= Equity capital markets =

Equity capital markets (ECM) are markets where equity capital is raised, bought and sold by investors and speculators. The major types of equity capital are unlisted equity, listed equity and hybrids, each are traded in different ways. The market consists of venture capital firms, private equity firms, development banks, investment banks and stock exchanges.

Equity capital market practitioners, traditionally advise on a full range of equity, debt equity-linked, hybrid, asset-backed, credit-linked and derivative products that are offered in capital markets.

In an equity capital market (ECM) financial institutions help companies raise funds for growth and development. The financial institutions involved are usually investment banks. Institutions providing ECM services may be involved in initial public offerings (IPO), convertible bonds, and other services involving equity. They may also raise money for a company merge or acquisition of another company. There was a peak in the amount of profits generated through ECM activities in 2006–2007, but profits declined following those years.

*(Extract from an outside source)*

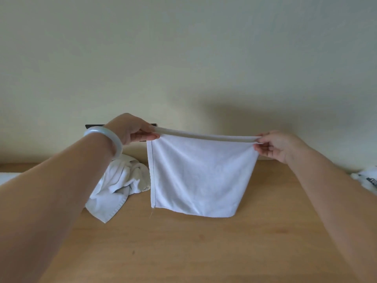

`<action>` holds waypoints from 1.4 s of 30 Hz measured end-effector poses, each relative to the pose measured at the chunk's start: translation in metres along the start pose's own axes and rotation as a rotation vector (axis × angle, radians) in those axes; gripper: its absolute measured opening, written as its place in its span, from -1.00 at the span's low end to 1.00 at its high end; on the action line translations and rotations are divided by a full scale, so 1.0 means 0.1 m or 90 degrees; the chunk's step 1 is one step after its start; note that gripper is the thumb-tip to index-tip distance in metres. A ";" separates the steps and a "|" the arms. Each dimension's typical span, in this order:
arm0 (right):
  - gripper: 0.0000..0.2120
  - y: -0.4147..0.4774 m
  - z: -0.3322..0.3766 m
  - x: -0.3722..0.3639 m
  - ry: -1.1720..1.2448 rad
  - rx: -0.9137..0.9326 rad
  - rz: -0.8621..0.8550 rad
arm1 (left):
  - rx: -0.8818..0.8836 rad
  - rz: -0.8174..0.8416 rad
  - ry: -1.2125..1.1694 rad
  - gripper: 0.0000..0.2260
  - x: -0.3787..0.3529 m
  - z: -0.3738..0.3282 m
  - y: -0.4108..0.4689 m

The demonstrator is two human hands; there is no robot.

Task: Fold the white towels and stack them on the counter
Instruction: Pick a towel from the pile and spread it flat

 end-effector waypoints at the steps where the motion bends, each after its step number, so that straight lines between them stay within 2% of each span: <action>1: -0.77 0.00 0.08 0.00 0.012 0.035 -0.006 | -0.021 -0.010 -0.007 -0.94 0.01 -0.08 0.01; 5: -0.80 -0.28 0.33 0.05 0.103 0.205 -0.016 | -0.128 -0.026 -0.061 -0.95 0.13 -0.29 -0.17; 8: -0.82 -0.53 0.05 0.12 0.121 0.261 -0.016 | -0.149 -0.002 -0.084 -0.95 0.21 0.02 -0.41; 11: -0.83 -0.56 -0.76 0.12 0.051 0.186 -0.014 | -0.083 0.020 -0.049 -0.92 0.17 0.88 -0.42; 13: -0.84 -0.52 -1.46 0.11 -0.008 0.085 -0.017 | -0.002 0.028 -0.047 -0.83 0.11 1.59 -0.33; 16: -0.85 -0.54 -2.42 0.08 -0.087 -0.065 -0.002 | 0.115 0.037 -0.020 -0.88 0.00 2.54 -0.23; 20: -0.88 -0.68 -3.19 0.07 -0.120 -0.178 -0.002 | 0.203 0.031 0.006 -0.86 -0.11 3.36 -0.33; 25: -0.95 -0.82 -3.37 0.18 -0.153 -0.169 -0.108 | 0.262 0.019 -0.003 -0.95 -0.06 3.75 -0.43; 27: -0.93 -0.86 -3.41 0.22 -0.164 -0.163 -0.152 | 0.255 0.000 0.003 -0.90 -0.02 3.82 -0.42; 29: -0.89 -0.88 -3.48 0.25 -0.171 -0.167 -0.174 | 0.229 -0.018 0.026 -0.93 0.00 3.85 -0.42; 30: -0.87 -0.89 -3.50 0.25 -0.172 -0.178 -0.176 | 0.216 -0.025 0.039 -0.96 0.00 3.85 -0.42; 33: -0.83 -0.88 -3.54 0.27 -0.148 -0.225 -0.156 | 0.188 -0.038 0.062 -0.83 0.03 3.86 -0.42; 38: -0.98 -0.90 -3.53 0.25 -0.112 -0.254 -0.115 | 0.194 -0.049 0.022 -0.71 0.09 3.89 -0.44; 42: -0.90 -0.93 -3.51 0.27 -0.086 -0.254 -0.129 | 0.209 -0.048 -0.003 -0.70 0.10 3.94 -0.49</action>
Point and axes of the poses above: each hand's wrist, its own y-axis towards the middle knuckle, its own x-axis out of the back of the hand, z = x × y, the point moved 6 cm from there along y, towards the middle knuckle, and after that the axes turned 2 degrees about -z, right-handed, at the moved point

In corporate finance, Equity Capital Market is an investment banking activity consisting in advising companies, also referred to as issuers, to raise equity on capital markets. ECM consists in preparing the equity issues, from designing the equity story and marketing materials of the proposed transaction to placing the underlying equity securities to institutional and retail investors through an adequate marketing strategy. Equity securities placed by an ECM desk can range from common shares to convertible bonds into shares, the latter sometimes designed as Equity-Linked Capital Market.